Jakarta (ANTARA) – Bea Cukai dituntut untuk selalu dinamis dan responsif dalam menjalankan fungsinya sebagai revenue collector, trade facilitator, industrial assistance, dan community protector. Dalam menghadapi hal tersebut, Bea Cukai telah beberapa kali melaksanakan reformasi yang dimulai sejak tahun 90-an. Bea Cukai mencanangkan program Penguatan Reformasi Kepabeanan dan Cukai (PRKC) pada tahun 2017 hingga tahun 2020. Tak berpuas diri, pada tahun 2021, Bea Cukai melanjutkan upaya perbaikan terus menerus dengan melaksanakan program PRKC Berkelanjutan (PRKCB) yang direncanakan selesai pada tahun 2024.





Kepala Subdirektorat Humas dan Penyuluhan Bea Cukai, Encep Dudi Ginanjar, mengungkapkan bahwa tujuan PRKCB adalah meningkatkan kinerja, kredibilitas, serta kepercayaan publik terhadap organisasi. “Oleh karena itu, setiap program dalam PRKCB selalu dirancang dengan tujuan agar masyarakat semakin puas dengan kinerja Bea Cukai, sehingga kredibilitas dan marwah institusi selalu terjaga, dan pada akhirnya kepercayaan publik terus meningkat,” imbuhnya.




Lebih lanjut Encep mengatakan bahwa PRKCB yang dilakukan Bea Cukai saat ini menitikberatkan perbaikan pada penguatan integritas dan perbaikan proses bisnis yang berbasis informasi dan teknologi (IT). Secara struktur, PRKCB terdiri dari empat insiatif strategis yang menjadi pilar utama, yaitu Penguatan Integritas dan Kelembagaan, Penguatan Pelayanan dan Pemeriksaan, Penguatan Pencegahan dan Penindakan Pelanggaran, serta Peningkatan Penerimaan Negara dan Dukungan Ekonomi. 

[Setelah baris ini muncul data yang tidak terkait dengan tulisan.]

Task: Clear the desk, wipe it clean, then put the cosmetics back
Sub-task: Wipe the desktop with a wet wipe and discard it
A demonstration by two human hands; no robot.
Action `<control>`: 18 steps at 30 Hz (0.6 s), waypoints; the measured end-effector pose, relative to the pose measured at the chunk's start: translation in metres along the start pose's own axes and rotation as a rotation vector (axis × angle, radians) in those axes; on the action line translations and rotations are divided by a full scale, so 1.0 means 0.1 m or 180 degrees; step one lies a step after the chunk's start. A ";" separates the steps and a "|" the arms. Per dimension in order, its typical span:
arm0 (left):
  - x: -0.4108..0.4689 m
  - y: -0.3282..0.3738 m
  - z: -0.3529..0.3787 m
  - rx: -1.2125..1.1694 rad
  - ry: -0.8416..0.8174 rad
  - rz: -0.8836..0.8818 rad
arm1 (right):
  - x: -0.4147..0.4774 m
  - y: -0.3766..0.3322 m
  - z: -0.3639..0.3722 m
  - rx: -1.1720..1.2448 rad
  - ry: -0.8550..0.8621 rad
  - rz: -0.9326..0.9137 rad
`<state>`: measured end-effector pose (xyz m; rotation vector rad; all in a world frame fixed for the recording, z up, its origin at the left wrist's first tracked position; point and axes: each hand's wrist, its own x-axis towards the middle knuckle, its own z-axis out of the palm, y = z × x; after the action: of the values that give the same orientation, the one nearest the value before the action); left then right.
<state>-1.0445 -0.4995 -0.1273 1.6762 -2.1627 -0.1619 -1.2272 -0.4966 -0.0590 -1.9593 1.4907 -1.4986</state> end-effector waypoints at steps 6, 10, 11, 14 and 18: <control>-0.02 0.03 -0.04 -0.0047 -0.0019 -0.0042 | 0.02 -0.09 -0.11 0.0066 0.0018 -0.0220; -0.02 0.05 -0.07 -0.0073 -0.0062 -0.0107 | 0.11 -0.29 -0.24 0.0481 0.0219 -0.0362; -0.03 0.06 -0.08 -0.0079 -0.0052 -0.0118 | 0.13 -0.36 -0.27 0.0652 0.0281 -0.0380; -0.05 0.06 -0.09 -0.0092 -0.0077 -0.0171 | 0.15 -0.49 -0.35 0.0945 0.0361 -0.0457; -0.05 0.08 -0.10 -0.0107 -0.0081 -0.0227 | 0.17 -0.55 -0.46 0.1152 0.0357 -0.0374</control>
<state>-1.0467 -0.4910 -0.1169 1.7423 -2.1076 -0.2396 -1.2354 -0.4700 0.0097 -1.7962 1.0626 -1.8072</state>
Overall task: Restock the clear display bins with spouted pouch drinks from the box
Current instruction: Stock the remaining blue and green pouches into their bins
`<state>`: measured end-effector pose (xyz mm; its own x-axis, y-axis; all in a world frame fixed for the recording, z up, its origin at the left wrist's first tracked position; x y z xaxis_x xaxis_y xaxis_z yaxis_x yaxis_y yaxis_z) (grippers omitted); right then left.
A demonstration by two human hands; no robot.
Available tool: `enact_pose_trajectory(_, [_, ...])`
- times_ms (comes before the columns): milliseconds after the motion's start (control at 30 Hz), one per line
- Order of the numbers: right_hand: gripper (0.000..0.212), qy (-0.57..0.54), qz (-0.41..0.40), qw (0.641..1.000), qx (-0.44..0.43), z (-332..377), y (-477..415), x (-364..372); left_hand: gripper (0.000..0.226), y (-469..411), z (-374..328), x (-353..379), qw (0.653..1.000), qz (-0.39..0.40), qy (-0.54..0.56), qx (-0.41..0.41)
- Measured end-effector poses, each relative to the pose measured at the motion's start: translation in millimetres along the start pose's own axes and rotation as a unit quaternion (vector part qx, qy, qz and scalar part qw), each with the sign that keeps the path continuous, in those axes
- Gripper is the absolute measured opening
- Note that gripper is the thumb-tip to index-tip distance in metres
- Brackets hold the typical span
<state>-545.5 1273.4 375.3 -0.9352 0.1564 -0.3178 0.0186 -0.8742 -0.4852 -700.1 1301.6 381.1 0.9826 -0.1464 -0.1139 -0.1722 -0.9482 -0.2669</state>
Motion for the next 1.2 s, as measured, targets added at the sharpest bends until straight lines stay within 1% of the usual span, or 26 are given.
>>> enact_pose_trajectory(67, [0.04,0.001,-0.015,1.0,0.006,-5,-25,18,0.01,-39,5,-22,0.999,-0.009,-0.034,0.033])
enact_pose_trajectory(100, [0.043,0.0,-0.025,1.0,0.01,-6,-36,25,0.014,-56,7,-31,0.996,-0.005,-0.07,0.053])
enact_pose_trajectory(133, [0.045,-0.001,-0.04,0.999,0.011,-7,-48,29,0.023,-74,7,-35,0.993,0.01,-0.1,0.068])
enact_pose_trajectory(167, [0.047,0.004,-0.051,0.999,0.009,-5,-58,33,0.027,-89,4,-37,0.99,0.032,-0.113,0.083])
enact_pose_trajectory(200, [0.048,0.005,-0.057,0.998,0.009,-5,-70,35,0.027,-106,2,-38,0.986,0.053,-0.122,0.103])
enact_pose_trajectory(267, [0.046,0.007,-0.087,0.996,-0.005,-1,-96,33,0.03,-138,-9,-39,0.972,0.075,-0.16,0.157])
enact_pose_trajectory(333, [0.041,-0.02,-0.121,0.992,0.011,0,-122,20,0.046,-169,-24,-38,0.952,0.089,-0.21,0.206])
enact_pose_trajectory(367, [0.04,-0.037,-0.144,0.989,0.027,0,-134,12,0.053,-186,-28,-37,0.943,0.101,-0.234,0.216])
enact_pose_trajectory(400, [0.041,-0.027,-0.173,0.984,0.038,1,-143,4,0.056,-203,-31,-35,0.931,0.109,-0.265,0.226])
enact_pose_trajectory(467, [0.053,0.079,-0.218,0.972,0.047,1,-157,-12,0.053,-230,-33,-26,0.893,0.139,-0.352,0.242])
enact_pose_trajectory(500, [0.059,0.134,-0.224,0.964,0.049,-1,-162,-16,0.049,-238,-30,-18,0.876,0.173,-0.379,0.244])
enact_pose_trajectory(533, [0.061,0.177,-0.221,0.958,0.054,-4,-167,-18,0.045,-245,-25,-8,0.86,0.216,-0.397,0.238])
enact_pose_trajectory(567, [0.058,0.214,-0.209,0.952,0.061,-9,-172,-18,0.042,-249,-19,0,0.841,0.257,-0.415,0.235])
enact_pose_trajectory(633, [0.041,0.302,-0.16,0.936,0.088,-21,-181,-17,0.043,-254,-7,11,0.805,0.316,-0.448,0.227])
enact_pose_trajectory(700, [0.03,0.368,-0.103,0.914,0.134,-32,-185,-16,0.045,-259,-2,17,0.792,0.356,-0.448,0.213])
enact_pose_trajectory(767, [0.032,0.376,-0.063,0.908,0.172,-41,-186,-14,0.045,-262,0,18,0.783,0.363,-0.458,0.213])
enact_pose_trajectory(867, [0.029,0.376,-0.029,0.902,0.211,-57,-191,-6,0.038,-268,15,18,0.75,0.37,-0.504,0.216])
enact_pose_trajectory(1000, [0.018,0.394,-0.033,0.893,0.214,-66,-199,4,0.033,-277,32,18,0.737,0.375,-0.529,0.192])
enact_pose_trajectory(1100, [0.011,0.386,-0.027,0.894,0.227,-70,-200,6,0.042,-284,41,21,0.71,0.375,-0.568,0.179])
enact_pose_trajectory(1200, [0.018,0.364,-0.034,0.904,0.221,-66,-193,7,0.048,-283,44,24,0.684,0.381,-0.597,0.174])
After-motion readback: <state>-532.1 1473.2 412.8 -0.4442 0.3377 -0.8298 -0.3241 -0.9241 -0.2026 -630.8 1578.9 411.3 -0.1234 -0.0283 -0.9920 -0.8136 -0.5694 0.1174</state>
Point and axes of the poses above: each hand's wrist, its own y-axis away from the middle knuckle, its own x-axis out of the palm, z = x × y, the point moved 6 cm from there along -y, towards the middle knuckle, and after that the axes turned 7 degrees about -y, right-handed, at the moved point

Selain empat inisiatif strategis tersebut, dalam pelaksanaan PRKCB juga dibuat quickwins, yaitu program unggulan yang menjadi prioritas untuk diselesaikan guna menjawab tuntutan yang tinggi dari masyarakat. Beberapa quickwins yang diinisiasi Bea Cukai antara lain adalah perbaikan layanan barang penumpang, barang kiriman, barang pekerja migran Indonesia, rush handling, dan National Logistic Ecosystem (NLE). Pemilihan layanan yang termasuk dalam quickwins ini dilatarbelakangi oleh sifat layanan yang berdampak langsung pada masyarakat luas. Melalui perbaikan layanan-layanan tersebut diharapkan dapat berdampak pada peningkatan kepuasan masyarakat terhadap layanan Bea Cukai.




Encep tidak memungkiri dalam setiap program akan ada tantangan atau hambatan. Salah satu tantangan yang dihadapi adalah kurangnya koordinasi antarunit. Hal ini dilatarbelakangi adanya temuan kurang bersinerginya antara pemilik proses bisnis dengan pengembang IT. Akibatnya, terdapat beberapa proses bisnis yang masih tidak terakomodasi dari sisi pengembangan IT. Sebaliknya, pengembangan IT yang mengedepankan simplifikasi terkadang tidak didukung regulasi dari sisi proses bisnis. 




“Oleh karena itu, Bea Cukai memandang perlu penyelarasan antara proses bisnis dengan pengembangan IT. Program penyelarasan proses bisnis IT ini menjadi terobosan, dikarenakan program ini seperti menjadi pemecah kebuntuan komunikasi antara pemilik proses bisnis dengan pengembang IT,” ujar Encep.




Secara keseluruhan, penyelarasan proses bisnis IT merupakan fondasi utama dalam mencapai tujuan reformasi kepabeanan dan cukai yang berkelanjutan, yaitu meningkatkan efisiensi operasional, memperkuat transparansi, dan meningkatkan kepuasan pemangku kepentingan. Hal ini juga sejalan dengan visi Bea Cukai untuk menjadi institusi yang modern, profesional, dan berintegritas dalam menjalankan tugas pengawasan dan pelayanan kepabeanan dan cukai.